* **Task directions**
The material below contains a line with "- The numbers" and a line with "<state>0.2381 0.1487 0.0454". Copy exactly those two lines and all lines between them.

* **Material provided**
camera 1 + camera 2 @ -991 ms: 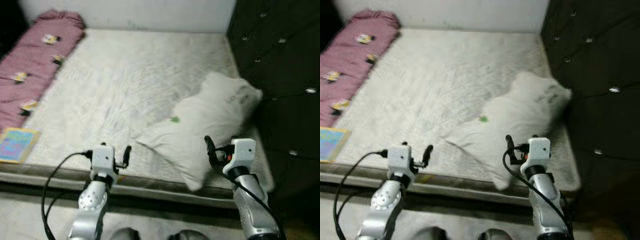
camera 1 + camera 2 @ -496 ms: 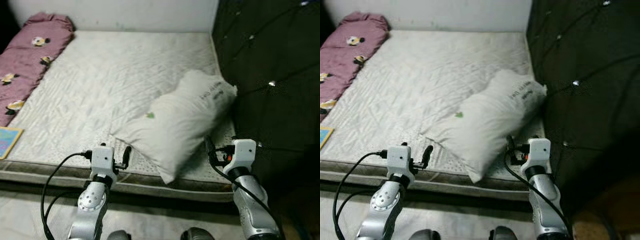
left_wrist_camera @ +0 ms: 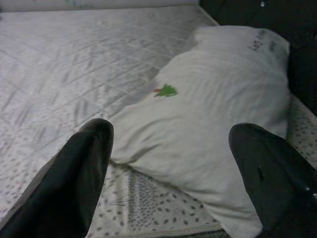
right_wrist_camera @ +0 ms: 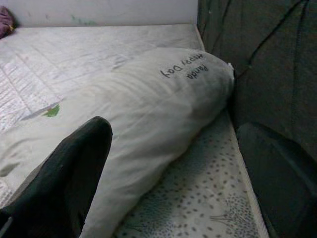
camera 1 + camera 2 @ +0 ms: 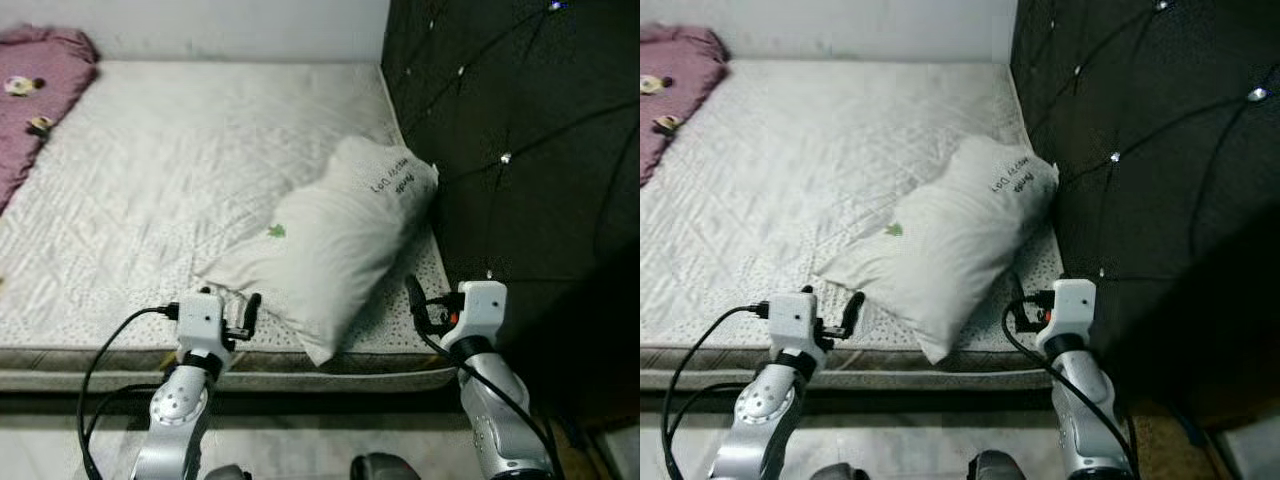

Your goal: Clean up the room

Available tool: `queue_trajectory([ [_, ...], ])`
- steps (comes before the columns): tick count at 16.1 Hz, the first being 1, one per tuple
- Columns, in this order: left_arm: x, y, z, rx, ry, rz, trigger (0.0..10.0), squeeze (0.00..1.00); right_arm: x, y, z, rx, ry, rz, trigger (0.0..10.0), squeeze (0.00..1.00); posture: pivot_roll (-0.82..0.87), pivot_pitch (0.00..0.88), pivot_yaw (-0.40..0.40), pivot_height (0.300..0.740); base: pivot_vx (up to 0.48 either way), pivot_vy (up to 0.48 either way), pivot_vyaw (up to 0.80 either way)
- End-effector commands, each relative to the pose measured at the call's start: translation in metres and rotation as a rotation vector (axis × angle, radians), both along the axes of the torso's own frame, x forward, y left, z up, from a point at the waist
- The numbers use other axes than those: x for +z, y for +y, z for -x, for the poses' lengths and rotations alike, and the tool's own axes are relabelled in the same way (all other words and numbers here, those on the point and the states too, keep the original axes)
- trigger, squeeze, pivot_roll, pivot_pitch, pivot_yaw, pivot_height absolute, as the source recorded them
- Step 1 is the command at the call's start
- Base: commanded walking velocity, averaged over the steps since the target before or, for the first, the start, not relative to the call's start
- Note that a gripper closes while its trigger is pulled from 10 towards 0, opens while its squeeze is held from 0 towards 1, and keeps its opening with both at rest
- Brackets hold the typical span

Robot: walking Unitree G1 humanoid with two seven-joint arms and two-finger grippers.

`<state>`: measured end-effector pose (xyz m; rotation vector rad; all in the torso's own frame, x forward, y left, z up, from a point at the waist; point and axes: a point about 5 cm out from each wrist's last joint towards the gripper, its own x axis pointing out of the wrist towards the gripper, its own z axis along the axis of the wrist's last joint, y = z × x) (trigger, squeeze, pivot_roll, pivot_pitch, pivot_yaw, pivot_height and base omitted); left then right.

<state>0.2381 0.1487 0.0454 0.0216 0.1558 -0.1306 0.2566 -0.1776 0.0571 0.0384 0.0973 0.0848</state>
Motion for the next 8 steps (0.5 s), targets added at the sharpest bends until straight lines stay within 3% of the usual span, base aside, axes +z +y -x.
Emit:
queue_trajectory([
  [1,0.0031,0.0027,-0.0006,-0.001,-0.014,-0.005,10.0,0.0,0.001,0.0011,-0.0006,0.003,-0.002,-0.006,10.0,0.0,-0.06,0.08,0.025,0.74,0.251,0.0,0.0],
  [8,0.0028,0.0014,-0.0006,-0.011,-0.012,0.0,10.0,0.0,0.0016,0.0009,-0.0011,0.002,-0.004,-0.003,10.0,0.0,-0.06,0.08,0.026,0.74,0.267,0.0,0.0],
])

* **Written response**
- The numbers use other axes than those: x for +z, y for +y, z for -x, for the poses' lengths and rotations alike, and the tool's own axes are relabelled in the same way (all other words and numbers here, those on the point and the states too, keep the original axes)
- trigger, squeeze, pivot_roll, pivot_pitch, pivot_yaw, pivot_height absolute, as the source recorded them
- Step 1 is the command at the call's start
- Base: commanded walking velocity, averaged over the steps since the target before or, for the first, the start, not relative to the call's start
- Note that a gripper closes while its trigger is pulled from 10 towards 0, opens while its squeeze is held from 0 towards 1, and keeps its opening with both at rest
- Brackets hold the typical span

Robot: walking Unitree G1 humanoid with two seven-joint arms and two-finger grippers.

`<state>`: measured end-effector pose (xyz m; rotation vector rad; all in the torso's own frame, x forward, y left, z up, from a point at the waist; point and axes: a point about 5 cm out from each wrist's last joint towards the gripper, its own x axis pointing out of the wrist towards the gripper, its own z axis along the axis of the wrist's last joint, y = z × x) (trigger, squeeze, pivot_roll, pivot_pitch, pivot_yaw, pivot_height and base omitted); left then right.

<state>0.2381 0.1487 0.0454 0.0216 0.1558 -0.1306 0.2566 -0.1776 0.0571 0.0384 0.0973 0.0848</state>

This exercise requires no further response.